According to data from the National Resident Matching Program, a private non-governmental organization which matches U.S. medical school students to residency programs, foreign nationals make up about 25% of the population of those obtaining graduate level medical education in the U.S.
In 2021, over 4,000 non-citizen foreign-trained physicians received residencies in the U.S., which was an enormous increase from 10 years prior when about 2,700 foreign trained physicians received residencies.
Last year, 55% of non-U.S. graduates of international medical schools were matched to a residency program. Comparatively, 99% of U.S. medical school graduates entered residency or full-time practice within 6 years.
“I can confidently say physicians from other countries are not displacing graduates of U.S. medical schools,” said David Skorton, president and CEO of the Association of American Medical Colleges, during the hearing.
In fact, according to Skorton, the health care workforce needs all the help it can get, as AAMC projects that the overall physician shortage will grow to a total of 124,000 physicians by 2034.
“Simply put, we need more doctors from everywhere,” said Skorton.
The Conrad 30 Waiver Program was approved by Congress in 2008 to provide each state with up to 30 slots for international medical graduates completing their residencies.
In exchange for waiving the J-1 two-year home residency requirement, these physicians must practice in a federally-designated health professional shortage area or underserved area.
The Conrad 30 waiver program has recruited 15,000 physicians to rural and underserved communities over the last 15 years by waiving the J-1 Visa home country return requirement.
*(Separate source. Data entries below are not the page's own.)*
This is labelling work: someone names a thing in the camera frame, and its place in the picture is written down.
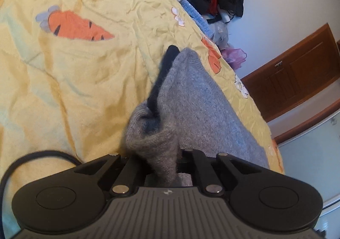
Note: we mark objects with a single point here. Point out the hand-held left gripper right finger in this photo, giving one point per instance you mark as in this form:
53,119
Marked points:
198,172

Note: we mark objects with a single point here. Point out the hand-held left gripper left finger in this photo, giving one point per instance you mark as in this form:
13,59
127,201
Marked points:
130,172

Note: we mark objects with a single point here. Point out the grey sweater with navy sleeves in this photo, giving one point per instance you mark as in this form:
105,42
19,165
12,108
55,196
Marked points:
196,111

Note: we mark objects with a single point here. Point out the yellow carrot print quilt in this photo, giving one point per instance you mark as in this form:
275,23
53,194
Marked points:
79,82

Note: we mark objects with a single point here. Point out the pink plastic bag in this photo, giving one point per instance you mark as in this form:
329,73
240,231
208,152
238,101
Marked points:
233,57

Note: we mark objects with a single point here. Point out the clear plastic bag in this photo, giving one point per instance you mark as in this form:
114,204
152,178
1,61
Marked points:
220,33

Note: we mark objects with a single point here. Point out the brown wooden door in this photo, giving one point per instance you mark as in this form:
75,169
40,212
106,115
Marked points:
300,74

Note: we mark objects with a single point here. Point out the light blue knit garment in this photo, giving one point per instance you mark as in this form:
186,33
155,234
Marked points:
198,18

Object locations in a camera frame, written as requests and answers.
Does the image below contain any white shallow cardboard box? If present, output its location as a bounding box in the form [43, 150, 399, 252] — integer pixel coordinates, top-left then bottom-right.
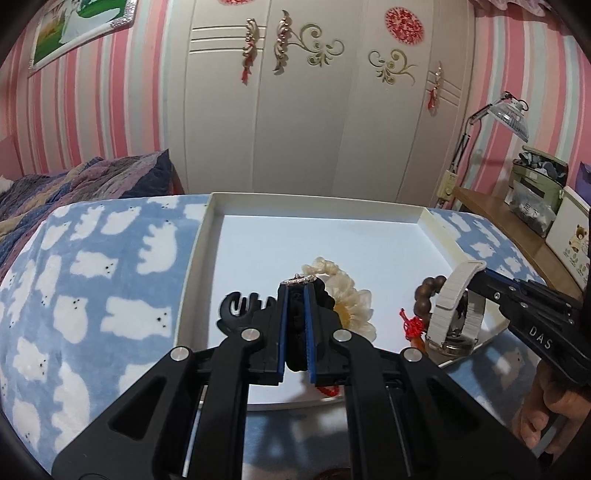
[174, 191, 502, 411]

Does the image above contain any white strap wristwatch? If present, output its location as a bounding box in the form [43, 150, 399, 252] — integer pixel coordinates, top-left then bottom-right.
[425, 260, 488, 356]

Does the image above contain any striped purple blue quilt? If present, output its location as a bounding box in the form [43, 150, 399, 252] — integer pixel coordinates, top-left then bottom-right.
[0, 151, 178, 273]

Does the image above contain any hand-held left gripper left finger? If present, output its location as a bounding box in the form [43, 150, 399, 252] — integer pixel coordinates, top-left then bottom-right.
[51, 284, 289, 480]

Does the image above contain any wooden desk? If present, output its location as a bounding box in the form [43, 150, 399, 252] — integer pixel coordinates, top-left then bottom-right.
[450, 185, 591, 301]

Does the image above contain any wooden bead bracelet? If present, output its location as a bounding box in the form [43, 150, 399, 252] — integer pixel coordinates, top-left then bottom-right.
[399, 275, 446, 354]

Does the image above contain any white bear print box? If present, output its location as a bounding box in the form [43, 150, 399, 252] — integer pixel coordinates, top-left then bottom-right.
[545, 187, 591, 278]

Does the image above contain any pink curtain valance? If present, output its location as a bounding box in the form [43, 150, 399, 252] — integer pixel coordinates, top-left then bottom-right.
[471, 0, 550, 10]

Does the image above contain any cream fabric flower hair clip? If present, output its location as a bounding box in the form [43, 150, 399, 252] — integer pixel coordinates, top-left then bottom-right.
[301, 257, 376, 342]

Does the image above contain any black hair claw clip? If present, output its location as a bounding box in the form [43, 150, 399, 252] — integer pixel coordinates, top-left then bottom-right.
[216, 291, 278, 335]

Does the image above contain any black scrunchie with charm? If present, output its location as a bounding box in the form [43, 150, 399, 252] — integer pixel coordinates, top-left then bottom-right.
[281, 272, 335, 372]

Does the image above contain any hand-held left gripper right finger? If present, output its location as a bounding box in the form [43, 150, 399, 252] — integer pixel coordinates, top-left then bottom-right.
[302, 286, 541, 480]

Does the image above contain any pink headboard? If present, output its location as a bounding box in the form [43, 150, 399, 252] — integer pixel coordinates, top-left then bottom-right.
[0, 136, 14, 178]

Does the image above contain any silver framed wall picture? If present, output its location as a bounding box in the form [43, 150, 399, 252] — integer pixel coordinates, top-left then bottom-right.
[28, 0, 139, 77]

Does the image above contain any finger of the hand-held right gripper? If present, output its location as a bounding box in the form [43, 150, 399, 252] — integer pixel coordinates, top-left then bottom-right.
[466, 280, 572, 325]
[478, 270, 578, 311]

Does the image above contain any white wardrobe with gold ornaments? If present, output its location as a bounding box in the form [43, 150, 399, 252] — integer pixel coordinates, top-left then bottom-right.
[166, 0, 476, 208]

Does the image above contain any beige wall socket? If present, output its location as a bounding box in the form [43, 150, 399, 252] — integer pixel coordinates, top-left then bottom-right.
[436, 171, 459, 204]

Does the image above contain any green storage bag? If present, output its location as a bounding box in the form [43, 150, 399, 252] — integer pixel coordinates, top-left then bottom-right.
[510, 147, 570, 238]

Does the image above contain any person's right hand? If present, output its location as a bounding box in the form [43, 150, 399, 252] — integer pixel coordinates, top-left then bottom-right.
[517, 362, 591, 472]

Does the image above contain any blue white bear print blanket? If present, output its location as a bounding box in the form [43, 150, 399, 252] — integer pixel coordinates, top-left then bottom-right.
[0, 194, 583, 480]

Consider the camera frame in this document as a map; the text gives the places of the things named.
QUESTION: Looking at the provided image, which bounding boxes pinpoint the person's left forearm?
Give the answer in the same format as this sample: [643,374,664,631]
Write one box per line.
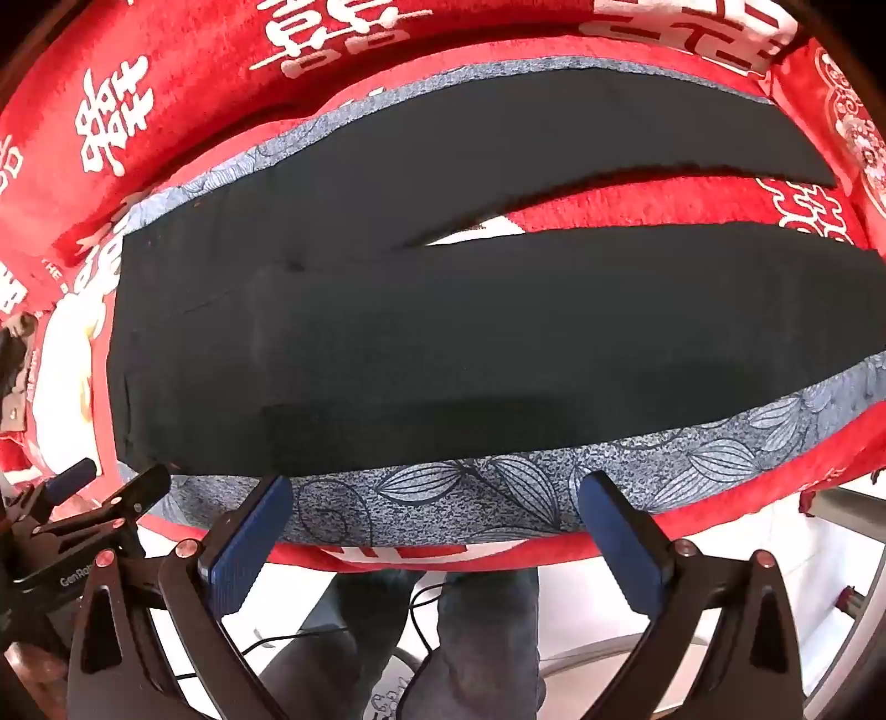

According to Skorton, the Physician Access Reauthorization Act would, among other improvements, allow this program to expand beyond 30 slots per state if nationwide thresholds are met.
“We are glad Congress has recognized the vital role of the National Health Service Corp by steadily increasing funding, and believe the number of Conrad 30 waivers should likewise be increased for the first time in two decades,” said Skorton.